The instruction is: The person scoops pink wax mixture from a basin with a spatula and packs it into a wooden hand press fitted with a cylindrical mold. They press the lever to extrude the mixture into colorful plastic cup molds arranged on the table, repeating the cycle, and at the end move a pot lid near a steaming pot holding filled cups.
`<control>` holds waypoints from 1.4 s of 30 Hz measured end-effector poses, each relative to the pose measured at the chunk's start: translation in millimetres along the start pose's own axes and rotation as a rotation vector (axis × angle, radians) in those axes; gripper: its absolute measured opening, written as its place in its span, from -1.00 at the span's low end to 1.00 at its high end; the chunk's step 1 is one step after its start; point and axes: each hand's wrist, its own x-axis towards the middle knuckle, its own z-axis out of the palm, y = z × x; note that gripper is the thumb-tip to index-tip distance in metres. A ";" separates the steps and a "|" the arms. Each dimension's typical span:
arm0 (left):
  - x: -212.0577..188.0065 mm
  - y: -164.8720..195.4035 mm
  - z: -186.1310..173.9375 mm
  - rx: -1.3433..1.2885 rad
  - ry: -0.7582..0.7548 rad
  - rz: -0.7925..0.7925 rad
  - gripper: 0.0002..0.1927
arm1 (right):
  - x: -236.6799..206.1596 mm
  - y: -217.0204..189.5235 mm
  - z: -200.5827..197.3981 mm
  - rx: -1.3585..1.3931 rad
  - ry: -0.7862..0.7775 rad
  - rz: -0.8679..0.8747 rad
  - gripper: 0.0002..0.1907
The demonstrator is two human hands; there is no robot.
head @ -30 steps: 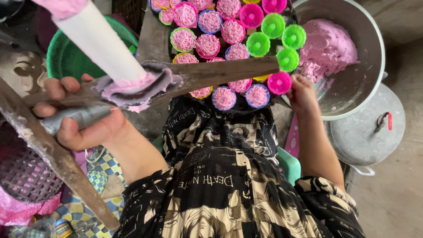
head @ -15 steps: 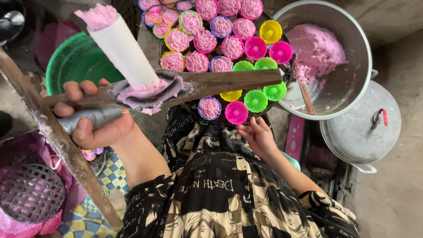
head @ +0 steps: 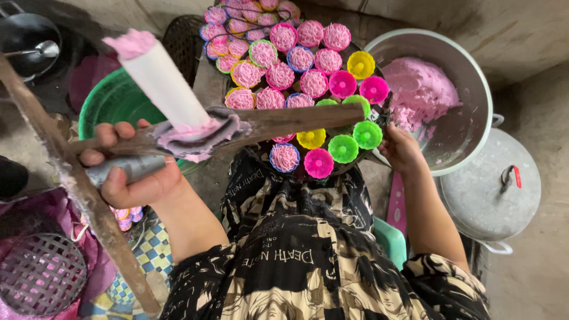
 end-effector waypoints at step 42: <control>-12.0 -2.2 -22.0 -0.018 -0.101 -0.050 -0.70 | -0.8 21.1 184.1 -1.871 -0.079 -1.215 -0.13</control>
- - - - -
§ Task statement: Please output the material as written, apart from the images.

§ Written solution:
The instruction is: The person scoops pink wax mixture from a basin with a spatula and packs it into a wooden hand press fitted with a cylindrical mold. They press the lever to extrude the mixture into colorful plastic cup molds arranged on the table, repeating the cycle, and at the end move a pot lid near a steaming pot holding filled cups.
`<control>` holds waypoints from 1.4 s of 30 Hz measured end-effector poses, each relative to the pose measured at the chunk's start: translation in millimetres along the start pose's own axes and rotation as a rotation vector (axis × angle, radians) in those axes; gripper: its absolute measured opening, written as its place in its span, from -1.00 at the span's low end to 1.00 at its high end; the chunk's step 1 is one step after its start; point and axes: each hand's wrist, its own x-axis towards the middle knuckle, its own z-axis out of the palm, y = z × x; note that gripper is the thumb-tip to index-tip distance in metres. A ";" separates the steps and a "|" the arms. Each dimension's typical span:
arm0 (left):
  - x: -212.0577..188.0065 mm
  - y: -164.8720..195.4035 mm
  - z: -186.1310..173.9375 mm
  - rx: -1.3433..1.2885 rad
  - ry: -0.7582..0.7548 rad
  - rz: -0.7925..0.7925 rad
  - gripper: 0.0002..0.1927
arm1 (right):
  - x: -236.6799..206.1596 mm
  - y: -217.0204..189.5235 mm
  - z: -200.5827..197.3981 mm
  - rx: -1.3585..1.3931 rad
  - ry: -0.7862..0.7775 rad
  - rz: -0.8679..0.8747 rad
  - gripper: 0.0002..0.1907
The demonstrator is two human hands; there is no robot.
head @ -30 steps: 
head @ -15 steps: 
head @ +0 steps: 
 end-effector waypoints at step 42: <control>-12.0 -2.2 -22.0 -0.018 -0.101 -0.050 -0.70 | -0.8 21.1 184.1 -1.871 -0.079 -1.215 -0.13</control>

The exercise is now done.